“¿Estás todavía ahí, Rodríguez?”, pregunta un profesor para saber si su alumno sigue en la clase virtual. Es uno de los muchos memes que burlan las incertidumbres de miles de docentes en todo el mundo cuando las palabras se transformaron en ecos y los rostros en fotos fijadas a la pantalla.
En Bolivia, durante la resistencia
civil de octubre 2019, profesores y estudiantes buscamos modos para continuar
con la enseñanza en medio de los 21 días de conflicto. Existía ya ese señor
“zoom”, todavía tímidamente, pero también había la opción de una reunión en el
parque, en una casa, en un café. Fue un ensayo general para la tormenta que se
avecinaba.
En 2020 todo cambió. Aunque
formalmente las clases comienzan en febrero, la gestión cobra la dinámica de un
nuevo año educativo recién después del carnaval, a veces hasta después de
Semana Santa. Así que el 22 de marzo apenas se encendían motores.
La cuarentena rígida planteó urgentes
medidas nacionales, regionales y en los diferentes niveles educativos: inicial,
primario, secundario, universitario, posuniversitario. Además, no era lo mismo
el área urbana que el área dispersa; como tampoco era comparable una escuelita
fiscal en Betanzos con un colegio de convenio en La Paz; o una universidad pública
que una maestría en un centro privado.
La Universidad Católica Boliviana
San Pablo, la UCB, buscó respuestas inmediatas. Tenía la ventaja de una larga
experiencia en la enseñanza- incluso a distancia, como las antiguas escuelas
radiofónicas que alentó la Iglesia Católica- y un compromiso con la educación
por encima de otro interés.
Los docentes fuimos capacitados en
nuevas herramientas y tuvimos que aprender de forma acelerada cómo organizar la
programación, cada clase, los trabajos, las reuniones, los controles. Los
alumnos nos superaban en destrezas virtuales y eran ellos los que corregían las
“chambonadas” de cada “profe”.
Personalmente fue una experiencia
extraordinaria y estoy agradecida por ello. Comprobé una vez más las
potencialidades de los recursos humanos bolivianos, así como lamenté las
limitaciones estructurales en nuestro país. Asistieron alumnos desde otros
puntos cardinales, pero también abandonaron alumnos que se contagiaron con
COVID. Muchos tenían dificultades de conexión a pesar de vivir en el centro
paceño. Otros compartían computadora con los hermanos y papás y hacían turnos.

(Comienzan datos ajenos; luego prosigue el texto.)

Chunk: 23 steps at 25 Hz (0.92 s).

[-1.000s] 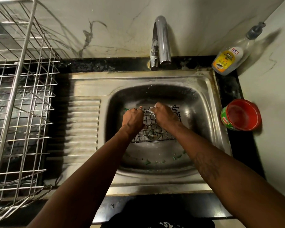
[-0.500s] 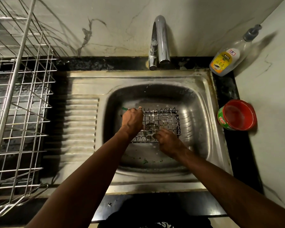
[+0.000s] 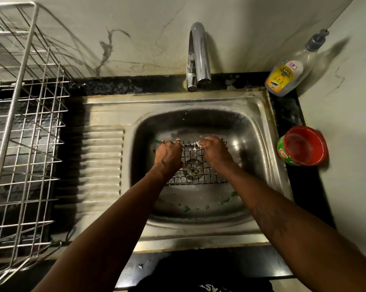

Varios preparaban trabajos desde sus celulares.
Junto con mis alumnos inventamos
variables, como el teatro virtual con voces múltiples, como si fuésemos
griegos, pero copiando el levantamiento indígena de 1780. Conocí que eran más
creativos con Podcast y Whatsapp que con ensayos escritos. Nos divertimos
mucho, conscientes de ser privilegiados porque en la UCB siguieron las clases.
Yo,
que hasta hace poco rehuí incluso usar celular, me llené de electrónica.
Al final, nos atrevimos a un paseo
de etnografía urbana por el centro paceño. Me adivinaron detrás de barbijo,
gafas y turbante y yo a ellos: uno era más rubio que en la foto, otra más flaca
que desde la pantalla, aquella más elegante que el pijama que usaba desde su
casa. Caminamos por las calles intentando mantener las distancias, gritando,
riendo. Solo nos faltó el abrazo para el adiós final, melancólico.
La tecnología se aprende, pero las
pantallas no contienen la ternura y la complicidad del aula presencial ni el
cafecito vespertino en la cafetería universitaria.